== DATA SECTION

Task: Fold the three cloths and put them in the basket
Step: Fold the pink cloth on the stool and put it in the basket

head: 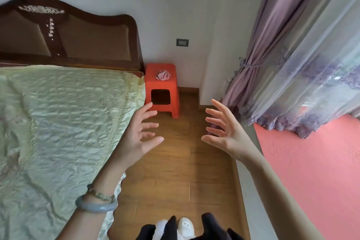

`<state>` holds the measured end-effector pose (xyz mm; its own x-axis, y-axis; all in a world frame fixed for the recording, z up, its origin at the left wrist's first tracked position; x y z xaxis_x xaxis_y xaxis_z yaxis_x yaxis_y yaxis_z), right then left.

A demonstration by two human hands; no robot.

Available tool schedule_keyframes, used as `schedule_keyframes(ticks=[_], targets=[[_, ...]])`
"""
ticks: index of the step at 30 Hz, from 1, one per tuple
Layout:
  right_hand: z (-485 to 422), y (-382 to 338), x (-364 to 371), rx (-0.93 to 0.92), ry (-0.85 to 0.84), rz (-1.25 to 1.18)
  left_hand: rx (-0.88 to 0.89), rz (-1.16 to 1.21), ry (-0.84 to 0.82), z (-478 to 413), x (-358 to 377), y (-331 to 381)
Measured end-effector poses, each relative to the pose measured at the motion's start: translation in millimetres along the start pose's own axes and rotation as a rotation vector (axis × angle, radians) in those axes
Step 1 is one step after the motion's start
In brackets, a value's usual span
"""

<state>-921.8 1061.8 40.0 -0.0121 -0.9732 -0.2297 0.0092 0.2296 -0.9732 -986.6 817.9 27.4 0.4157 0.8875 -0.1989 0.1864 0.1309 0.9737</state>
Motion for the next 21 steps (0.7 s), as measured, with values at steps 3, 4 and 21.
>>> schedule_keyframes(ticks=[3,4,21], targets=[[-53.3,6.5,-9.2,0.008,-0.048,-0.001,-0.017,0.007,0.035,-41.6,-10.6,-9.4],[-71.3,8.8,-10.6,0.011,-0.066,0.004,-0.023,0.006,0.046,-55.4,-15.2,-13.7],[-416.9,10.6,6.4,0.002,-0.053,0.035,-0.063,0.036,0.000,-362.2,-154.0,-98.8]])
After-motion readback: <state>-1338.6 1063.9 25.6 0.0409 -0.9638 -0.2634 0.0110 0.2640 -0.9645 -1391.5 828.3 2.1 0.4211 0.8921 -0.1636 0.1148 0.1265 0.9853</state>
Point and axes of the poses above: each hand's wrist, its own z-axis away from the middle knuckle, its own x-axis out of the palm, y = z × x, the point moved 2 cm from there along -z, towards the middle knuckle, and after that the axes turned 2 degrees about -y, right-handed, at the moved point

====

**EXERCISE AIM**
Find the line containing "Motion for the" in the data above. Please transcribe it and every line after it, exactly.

**RESPONSE AREA**
Motion for the next 21 steps (0.7 s), as measured, with values at steps 3, 4 and 21.
>>> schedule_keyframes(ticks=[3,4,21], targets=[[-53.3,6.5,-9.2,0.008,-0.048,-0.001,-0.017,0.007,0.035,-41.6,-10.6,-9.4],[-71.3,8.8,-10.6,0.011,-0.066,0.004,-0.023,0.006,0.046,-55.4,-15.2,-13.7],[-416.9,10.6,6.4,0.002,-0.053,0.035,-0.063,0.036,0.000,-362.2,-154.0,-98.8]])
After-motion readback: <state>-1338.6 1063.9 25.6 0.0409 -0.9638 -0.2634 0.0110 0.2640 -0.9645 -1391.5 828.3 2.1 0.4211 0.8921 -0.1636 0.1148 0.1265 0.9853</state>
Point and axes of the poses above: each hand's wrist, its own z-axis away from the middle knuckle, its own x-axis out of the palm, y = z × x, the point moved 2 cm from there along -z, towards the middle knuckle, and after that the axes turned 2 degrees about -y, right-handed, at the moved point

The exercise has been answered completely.